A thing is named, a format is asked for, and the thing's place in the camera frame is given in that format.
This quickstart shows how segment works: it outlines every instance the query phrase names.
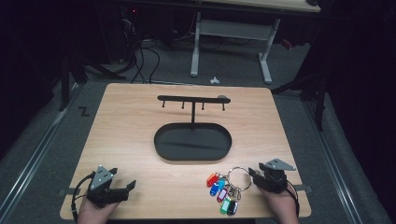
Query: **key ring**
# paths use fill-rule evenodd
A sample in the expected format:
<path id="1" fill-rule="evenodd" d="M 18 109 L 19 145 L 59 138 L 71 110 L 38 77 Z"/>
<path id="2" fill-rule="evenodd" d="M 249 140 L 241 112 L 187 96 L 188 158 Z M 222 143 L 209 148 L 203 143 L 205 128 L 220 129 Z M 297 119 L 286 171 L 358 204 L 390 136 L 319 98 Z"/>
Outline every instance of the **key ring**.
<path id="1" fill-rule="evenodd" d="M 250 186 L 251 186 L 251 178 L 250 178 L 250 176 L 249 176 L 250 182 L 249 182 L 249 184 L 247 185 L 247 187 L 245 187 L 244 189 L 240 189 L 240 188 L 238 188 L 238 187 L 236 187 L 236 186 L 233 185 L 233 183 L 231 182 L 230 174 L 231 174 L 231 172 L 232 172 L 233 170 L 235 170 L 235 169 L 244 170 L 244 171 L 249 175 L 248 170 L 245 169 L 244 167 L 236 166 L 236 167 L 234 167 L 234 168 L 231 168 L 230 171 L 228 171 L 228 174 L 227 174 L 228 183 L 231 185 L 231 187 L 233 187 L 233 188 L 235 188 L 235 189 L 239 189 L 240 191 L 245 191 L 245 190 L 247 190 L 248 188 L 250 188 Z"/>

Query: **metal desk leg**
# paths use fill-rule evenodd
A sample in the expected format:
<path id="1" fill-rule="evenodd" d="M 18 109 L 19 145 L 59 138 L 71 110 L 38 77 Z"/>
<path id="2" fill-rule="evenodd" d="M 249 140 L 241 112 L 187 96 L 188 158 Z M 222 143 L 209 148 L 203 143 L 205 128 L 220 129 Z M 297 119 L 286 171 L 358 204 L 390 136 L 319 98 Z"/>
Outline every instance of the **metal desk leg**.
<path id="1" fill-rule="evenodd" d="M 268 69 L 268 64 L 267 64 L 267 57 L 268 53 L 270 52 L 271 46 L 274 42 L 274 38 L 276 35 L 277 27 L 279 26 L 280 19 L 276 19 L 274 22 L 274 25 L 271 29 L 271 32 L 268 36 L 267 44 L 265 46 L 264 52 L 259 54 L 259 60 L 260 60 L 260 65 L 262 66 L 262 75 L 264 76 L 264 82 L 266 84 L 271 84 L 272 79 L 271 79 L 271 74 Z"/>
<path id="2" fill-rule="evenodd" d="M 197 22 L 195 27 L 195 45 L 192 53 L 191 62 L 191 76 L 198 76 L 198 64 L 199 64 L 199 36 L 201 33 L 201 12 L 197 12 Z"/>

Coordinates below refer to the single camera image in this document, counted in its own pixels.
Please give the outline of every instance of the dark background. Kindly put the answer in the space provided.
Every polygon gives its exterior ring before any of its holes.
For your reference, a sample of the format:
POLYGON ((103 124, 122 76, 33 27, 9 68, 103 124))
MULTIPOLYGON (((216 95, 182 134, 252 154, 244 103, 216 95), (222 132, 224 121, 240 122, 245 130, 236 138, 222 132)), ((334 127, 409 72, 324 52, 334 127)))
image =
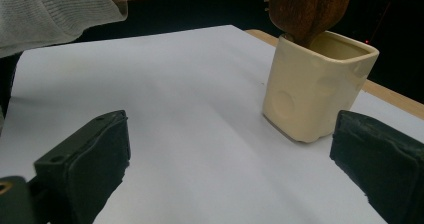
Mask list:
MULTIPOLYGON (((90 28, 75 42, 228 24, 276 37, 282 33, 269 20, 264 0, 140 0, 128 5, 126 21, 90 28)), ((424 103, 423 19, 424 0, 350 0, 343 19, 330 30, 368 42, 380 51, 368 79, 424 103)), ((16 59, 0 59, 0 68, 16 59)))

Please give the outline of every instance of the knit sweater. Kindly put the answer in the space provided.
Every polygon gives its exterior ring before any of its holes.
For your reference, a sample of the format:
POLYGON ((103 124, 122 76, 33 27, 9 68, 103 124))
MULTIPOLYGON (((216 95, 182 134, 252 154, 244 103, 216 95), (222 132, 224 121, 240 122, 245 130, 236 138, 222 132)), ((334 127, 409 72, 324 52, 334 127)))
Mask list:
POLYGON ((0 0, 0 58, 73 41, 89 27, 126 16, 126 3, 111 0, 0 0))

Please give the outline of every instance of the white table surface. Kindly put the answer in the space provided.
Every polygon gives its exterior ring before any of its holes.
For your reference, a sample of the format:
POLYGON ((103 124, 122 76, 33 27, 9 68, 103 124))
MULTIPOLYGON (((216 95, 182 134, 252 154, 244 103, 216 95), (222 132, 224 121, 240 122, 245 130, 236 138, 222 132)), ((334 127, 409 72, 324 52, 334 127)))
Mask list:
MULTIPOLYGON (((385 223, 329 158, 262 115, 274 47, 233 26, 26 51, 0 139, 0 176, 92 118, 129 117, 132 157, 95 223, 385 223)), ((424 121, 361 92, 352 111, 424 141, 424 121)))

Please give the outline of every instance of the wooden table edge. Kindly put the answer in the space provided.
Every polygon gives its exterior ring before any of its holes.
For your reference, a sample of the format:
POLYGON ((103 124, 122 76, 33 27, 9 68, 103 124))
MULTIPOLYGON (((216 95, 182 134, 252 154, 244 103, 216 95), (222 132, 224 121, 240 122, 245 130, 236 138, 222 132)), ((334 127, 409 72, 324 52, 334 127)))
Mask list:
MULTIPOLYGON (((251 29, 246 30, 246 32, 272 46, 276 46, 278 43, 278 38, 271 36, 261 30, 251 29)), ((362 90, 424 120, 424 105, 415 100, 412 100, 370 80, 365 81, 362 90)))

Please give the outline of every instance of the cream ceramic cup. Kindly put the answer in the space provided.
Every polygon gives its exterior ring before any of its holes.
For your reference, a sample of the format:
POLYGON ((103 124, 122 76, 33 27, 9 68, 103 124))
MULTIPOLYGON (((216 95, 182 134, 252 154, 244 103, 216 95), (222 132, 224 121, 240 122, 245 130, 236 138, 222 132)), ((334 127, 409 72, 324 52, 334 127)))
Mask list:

* _TASK INSTRUCTIONS_
When copying the data above, repeat every word exactly and drop the pictures.

* _YOUR SOLUTION_
A thing is named, a format is asked for, and the thing's place in the camera frame is given in that format.
This quickstart shows how segment works: it outlines every instance the query phrase names.
Query: **key ring**
# paths use fill-rule evenodd
A sample in the expected format:
<path id="1" fill-rule="evenodd" d="M 18 109 L 19 145 L 59 138 L 71 110 L 38 77 Z"/>
<path id="2" fill-rule="evenodd" d="M 249 140 L 241 112 L 187 96 L 188 158 Z M 222 143 L 209 148 L 203 143 L 205 128 L 220 129 Z M 297 119 L 286 171 L 358 204 L 390 136 L 319 98 Z"/>
Outline every instance of the **key ring**.
<path id="1" fill-rule="evenodd" d="M 250 186 L 251 186 L 251 178 L 250 178 L 250 176 L 249 176 L 250 182 L 249 182 L 249 184 L 247 185 L 247 187 L 245 187 L 244 189 L 240 189 L 240 188 L 238 188 L 238 187 L 236 187 L 236 186 L 233 185 L 233 183 L 231 182 L 230 174 L 231 174 L 231 172 L 232 172 L 233 170 L 235 170 L 235 169 L 244 170 L 244 171 L 249 175 L 248 170 L 245 169 L 244 167 L 236 166 L 236 167 L 234 167 L 234 168 L 231 168 L 230 171 L 228 171 L 228 174 L 227 174 L 228 183 L 231 185 L 231 187 L 233 187 L 233 188 L 235 188 L 235 189 L 239 189 L 240 191 L 245 191 L 245 190 L 247 190 L 248 188 L 250 188 Z"/>

Query: **metal desk leg**
# paths use fill-rule evenodd
A sample in the expected format:
<path id="1" fill-rule="evenodd" d="M 18 109 L 19 145 L 59 138 L 71 110 L 38 77 Z"/>
<path id="2" fill-rule="evenodd" d="M 249 140 L 241 112 L 187 96 L 188 158 Z M 222 143 L 209 148 L 203 143 L 205 128 L 220 129 Z M 297 119 L 286 171 L 358 204 L 390 136 L 319 98 Z"/>
Outline every instance of the **metal desk leg**.
<path id="1" fill-rule="evenodd" d="M 268 69 L 268 64 L 267 64 L 267 57 L 268 53 L 270 52 L 271 46 L 274 42 L 274 38 L 276 35 L 277 27 L 279 26 L 280 19 L 276 19 L 274 22 L 274 25 L 271 29 L 271 32 L 268 36 L 267 44 L 265 46 L 264 52 L 259 54 L 259 60 L 260 60 L 260 65 L 262 66 L 262 75 L 264 76 L 264 82 L 266 84 L 271 84 L 272 79 L 271 79 L 271 74 Z"/>
<path id="2" fill-rule="evenodd" d="M 197 22 L 195 27 L 195 45 L 192 53 L 191 62 L 191 76 L 198 76 L 198 64 L 199 64 L 199 36 L 201 33 L 201 12 L 197 12 Z"/>

Coordinates below refer to the single camera image in this document, counted in its own pixels.
Please give the outline of every instance of the dark background. Kindly put the answer in the space provided.
Every polygon gives its exterior ring before any of its holes.
For your reference, a sample of the format:
POLYGON ((103 124, 122 76, 33 27, 9 68, 103 124))
MULTIPOLYGON (((216 95, 182 134, 252 154, 244 103, 216 95), (222 132, 224 121, 240 122, 245 130, 236 138, 222 132)), ((334 127, 409 72, 324 52, 334 127)))
image =
Mask list:
MULTIPOLYGON (((90 28, 75 42, 228 24, 276 37, 282 33, 269 20, 264 0, 140 0, 128 5, 126 21, 90 28)), ((424 103, 423 19, 424 0, 350 0, 343 19, 330 30, 368 42, 380 51, 368 79, 424 103)), ((16 59, 0 59, 0 68, 16 59)))

Please give the outline of every instance of the knit sweater. Kindly put the answer in the space provided.
Every polygon gives its exterior ring before any of its holes.
For your reference, a sample of the format:
POLYGON ((103 124, 122 76, 33 27, 9 68, 103 124))
MULTIPOLYGON (((216 95, 182 134, 252 154, 244 103, 216 95), (222 132, 224 121, 240 122, 245 130, 236 138, 222 132)), ((334 127, 409 72, 324 52, 334 127)))
Mask list:
POLYGON ((0 0, 0 58, 73 41, 89 27, 126 16, 126 3, 111 0, 0 0))

Please give the outline of every instance of the white table surface. Kindly put the answer in the space provided.
Every polygon gives its exterior ring before any of its holes.
For your reference, a sample of the format:
POLYGON ((103 124, 122 76, 33 27, 9 68, 103 124))
MULTIPOLYGON (((216 95, 182 134, 252 154, 244 103, 216 95), (222 132, 224 121, 240 122, 245 130, 236 138, 222 132)), ((334 127, 409 72, 324 52, 334 127)))
Mask list:
MULTIPOLYGON (((385 223, 329 158, 262 115, 274 47, 233 26, 26 51, 0 139, 0 176, 92 118, 129 117, 132 157, 95 223, 385 223)), ((424 121, 361 92, 352 111, 424 141, 424 121)))

Please give the outline of every instance of the wooden table edge. Kindly put the answer in the space provided.
Every polygon gives its exterior ring before any of its holes.
For your reference, a sample of the format:
POLYGON ((103 124, 122 76, 33 27, 9 68, 103 124))
MULTIPOLYGON (((216 95, 182 134, 252 154, 244 103, 216 95), (222 132, 224 121, 240 122, 245 130, 236 138, 222 132)), ((334 127, 409 72, 324 52, 334 127)))
Mask list:
MULTIPOLYGON (((251 29, 246 30, 246 32, 272 46, 276 46, 278 43, 278 38, 271 36, 261 30, 251 29)), ((362 90, 424 120, 424 105, 415 100, 412 100, 370 80, 365 81, 362 90)))

Please give the outline of every instance of the cream ceramic cup. Kindly put the answer in the space provided.
Every polygon gives its exterior ring before any of its holes.
For your reference, a sample of the format:
POLYGON ((103 124, 122 76, 33 27, 9 68, 103 124))
MULTIPOLYGON (((216 95, 182 134, 252 154, 244 103, 216 95), (222 132, 224 121, 240 122, 245 130, 236 138, 222 132)), ((334 127, 409 72, 324 52, 334 127)))
Mask list:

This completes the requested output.